How to complete this task>
Transcribe nothing except the lines below that run from the one with "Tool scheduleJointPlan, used" to the one with "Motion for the", ends included, and do not copy any picture.
═════ Information
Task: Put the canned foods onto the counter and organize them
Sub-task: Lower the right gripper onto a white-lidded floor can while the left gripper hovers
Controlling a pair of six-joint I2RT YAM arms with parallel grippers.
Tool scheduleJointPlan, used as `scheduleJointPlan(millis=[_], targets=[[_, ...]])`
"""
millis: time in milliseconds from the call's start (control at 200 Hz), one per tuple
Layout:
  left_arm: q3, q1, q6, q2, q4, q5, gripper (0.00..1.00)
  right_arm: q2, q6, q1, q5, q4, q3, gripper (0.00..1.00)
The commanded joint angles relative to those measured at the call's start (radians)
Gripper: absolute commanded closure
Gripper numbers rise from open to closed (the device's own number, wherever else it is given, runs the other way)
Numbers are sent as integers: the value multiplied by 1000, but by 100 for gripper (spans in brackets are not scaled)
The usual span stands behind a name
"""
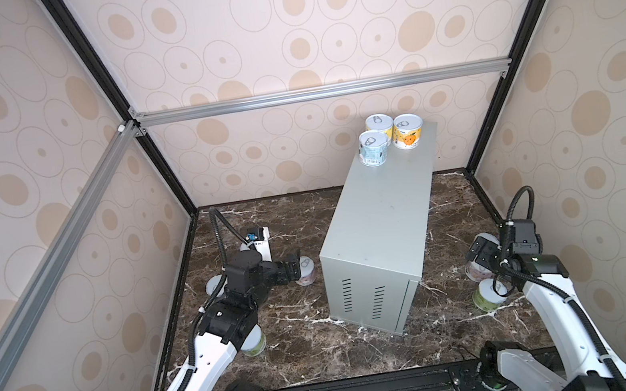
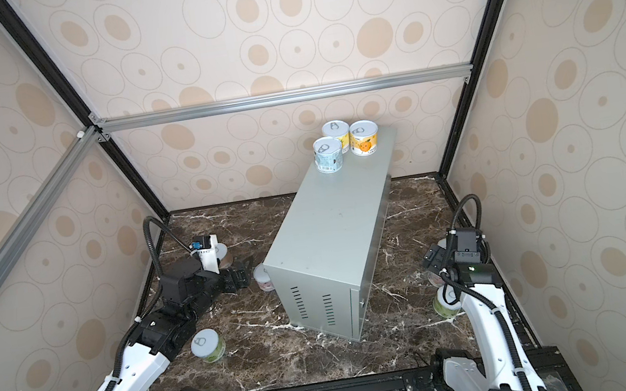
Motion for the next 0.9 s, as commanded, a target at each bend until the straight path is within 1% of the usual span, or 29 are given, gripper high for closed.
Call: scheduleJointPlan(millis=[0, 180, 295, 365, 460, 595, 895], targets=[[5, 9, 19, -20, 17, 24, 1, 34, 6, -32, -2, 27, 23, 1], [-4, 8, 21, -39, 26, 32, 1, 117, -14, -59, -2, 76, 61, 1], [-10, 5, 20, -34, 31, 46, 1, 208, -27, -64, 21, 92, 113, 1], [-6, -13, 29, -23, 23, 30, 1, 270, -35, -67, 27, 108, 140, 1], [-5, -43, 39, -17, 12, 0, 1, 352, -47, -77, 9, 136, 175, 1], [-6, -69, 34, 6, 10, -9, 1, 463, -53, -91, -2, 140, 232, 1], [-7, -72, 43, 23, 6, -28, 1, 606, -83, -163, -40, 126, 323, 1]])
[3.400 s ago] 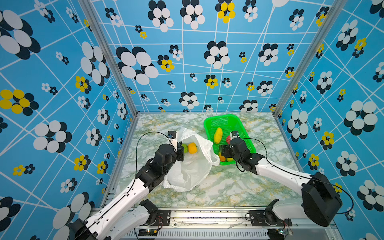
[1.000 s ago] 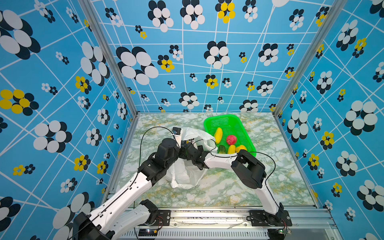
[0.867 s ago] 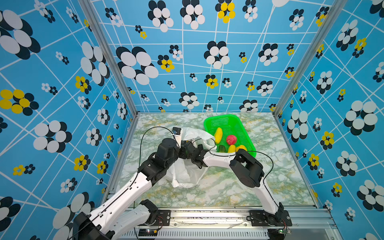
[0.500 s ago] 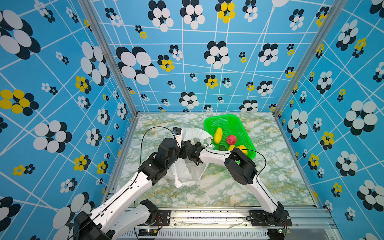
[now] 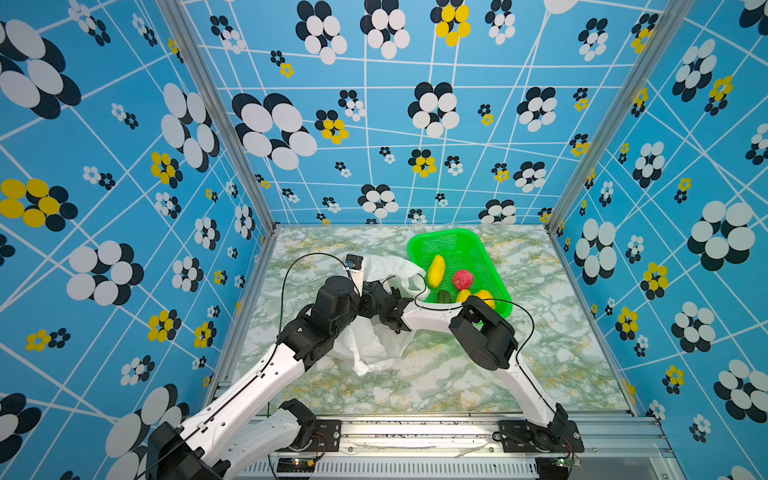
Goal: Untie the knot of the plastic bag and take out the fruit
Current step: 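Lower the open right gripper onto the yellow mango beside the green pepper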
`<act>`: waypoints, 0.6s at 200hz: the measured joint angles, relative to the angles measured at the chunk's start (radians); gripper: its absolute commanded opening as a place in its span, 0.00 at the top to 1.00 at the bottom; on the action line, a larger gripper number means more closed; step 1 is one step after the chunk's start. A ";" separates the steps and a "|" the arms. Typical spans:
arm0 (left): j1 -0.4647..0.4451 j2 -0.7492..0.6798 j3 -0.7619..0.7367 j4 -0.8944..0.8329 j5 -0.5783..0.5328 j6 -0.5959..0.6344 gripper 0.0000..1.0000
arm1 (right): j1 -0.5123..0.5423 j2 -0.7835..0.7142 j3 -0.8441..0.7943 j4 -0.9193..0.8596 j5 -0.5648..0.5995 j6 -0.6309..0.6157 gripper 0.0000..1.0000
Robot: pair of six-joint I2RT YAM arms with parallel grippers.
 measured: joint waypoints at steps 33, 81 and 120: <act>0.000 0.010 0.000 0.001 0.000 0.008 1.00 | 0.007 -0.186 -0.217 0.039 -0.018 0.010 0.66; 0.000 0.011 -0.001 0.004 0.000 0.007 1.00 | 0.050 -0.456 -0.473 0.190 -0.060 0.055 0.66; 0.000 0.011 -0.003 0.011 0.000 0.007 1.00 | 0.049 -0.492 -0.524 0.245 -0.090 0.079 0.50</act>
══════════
Solution>
Tool scheduleJointPlan, used as `scheduleJointPlan(millis=[_], targets=[[_, ...]])`
"""
millis: time in milliseconds from the call's start (control at 200 Hz), one per tuple
Layout:
  left_arm: q3, q1, q6, q2, q4, q5, gripper (0.00..1.00)
  right_arm: q2, q6, q1, q5, q4, q3, gripper (0.00..1.00)
The commanded joint angles relative to those measured at the call's start (radians)
Gripper: absolute commanded closure
Gripper numbers rise from open to closed (the device's own number, wherever else it is given, runs the other way)
Numbers are sent as integers: the value multiplied by 1000, but by 100 for gripper (spans in brackets are not scaled)
The usual span stands behind a name
"""
Motion for the next 0.9 s, as commanded, a target at each bend until the straight path is within 1% of the usual span, or 29 are given, gripper high for closed.

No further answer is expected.